To be clear, many deployed credentialing systems do provide such auditing measures, to at least detect fraud and revoke suspect credentials. But are we addressing this in similar ways? What advice and best practices can we pass on to the VC community?

On review of these concerns, Joe Andrieu pointed out that the best (and perhaps only) approach is going to be better provenance of the certificate, which leads to "turtles all the way down" but which provides the best route to a superiority of information about the credential. This was not covered in our system model, and deserves a closer look.
In this model, the credential would not just say "created and signed by MIT", but probably also the human actor that triggered the credential creation and signature, their authority to do so on MIT's behalf, and potentially even the system on which it occurred and the version of software used, etc. There's a delegation happening here, which is an issue similar to why bug reports need to know the user's OS, browser, and versions of both. Unless you characterize the system used to generate the credential, you only have the trust in key management of the issuing entity for evaluating the quality of the credential.
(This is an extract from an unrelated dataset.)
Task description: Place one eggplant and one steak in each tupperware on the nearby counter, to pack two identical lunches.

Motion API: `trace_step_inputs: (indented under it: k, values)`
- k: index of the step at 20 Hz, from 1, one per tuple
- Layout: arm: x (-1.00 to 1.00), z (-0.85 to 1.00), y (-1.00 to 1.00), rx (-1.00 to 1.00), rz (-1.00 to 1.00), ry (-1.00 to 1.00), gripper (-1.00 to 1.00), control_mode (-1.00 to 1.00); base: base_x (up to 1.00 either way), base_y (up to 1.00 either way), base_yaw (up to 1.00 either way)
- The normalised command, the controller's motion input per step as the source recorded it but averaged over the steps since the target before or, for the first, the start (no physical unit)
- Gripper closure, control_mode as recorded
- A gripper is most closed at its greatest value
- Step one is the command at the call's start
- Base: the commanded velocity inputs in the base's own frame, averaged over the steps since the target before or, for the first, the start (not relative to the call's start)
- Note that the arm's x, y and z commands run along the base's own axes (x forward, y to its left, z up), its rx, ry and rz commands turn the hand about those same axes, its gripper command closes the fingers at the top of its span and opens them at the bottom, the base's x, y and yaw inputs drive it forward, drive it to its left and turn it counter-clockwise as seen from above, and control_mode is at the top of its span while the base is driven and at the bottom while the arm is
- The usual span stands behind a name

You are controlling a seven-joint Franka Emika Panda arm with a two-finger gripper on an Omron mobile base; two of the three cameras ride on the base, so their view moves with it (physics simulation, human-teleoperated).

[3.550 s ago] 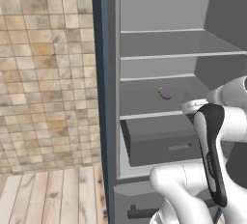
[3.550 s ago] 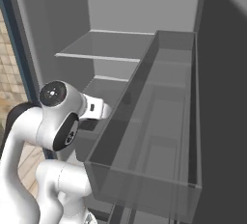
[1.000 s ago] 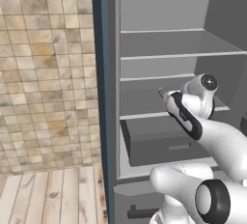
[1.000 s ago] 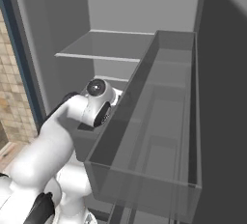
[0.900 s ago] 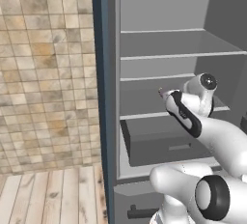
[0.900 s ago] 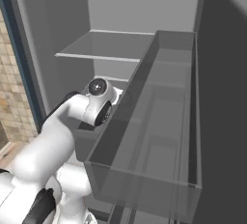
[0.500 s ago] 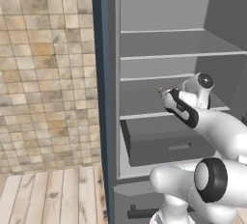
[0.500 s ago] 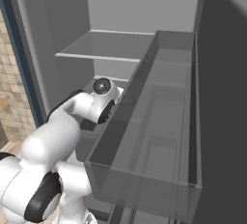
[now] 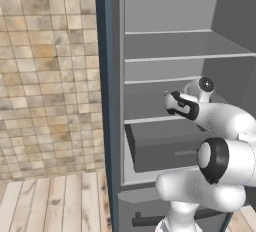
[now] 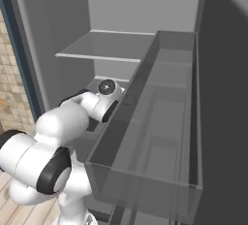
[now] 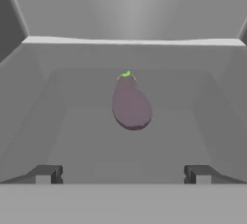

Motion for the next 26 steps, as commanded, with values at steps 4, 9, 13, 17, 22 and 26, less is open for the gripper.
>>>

It's fairly banal attack for a trojan horse that wraps itself around the signing app to get inside the signing machine and generate false signatures. The user unwittingly uses the trojan horse instead of the real application, including the authentication into the private keys. This is why some of the IoT credential assurance procedures require using a machine that has never been and never will be on the network--only an isolated device meets the standard.

The current set of requirements outlined in this paper do not address this kind of provenance, extending to the need to check the status of such delegation relative to the time of issuance. The latter originates from the system requirement is to allow an institution to revoke a person's ability to generate valid credentials without revoking credentials properly issued by that same person.

The added provenance also allows verifiers to spot known compromised software packages and request the holder get a fresh credential. \

We'd like to get community feedback on this topic, so we can share detection/mitigation approaches, and improve our guidance and best practices around credentialing ecosystems.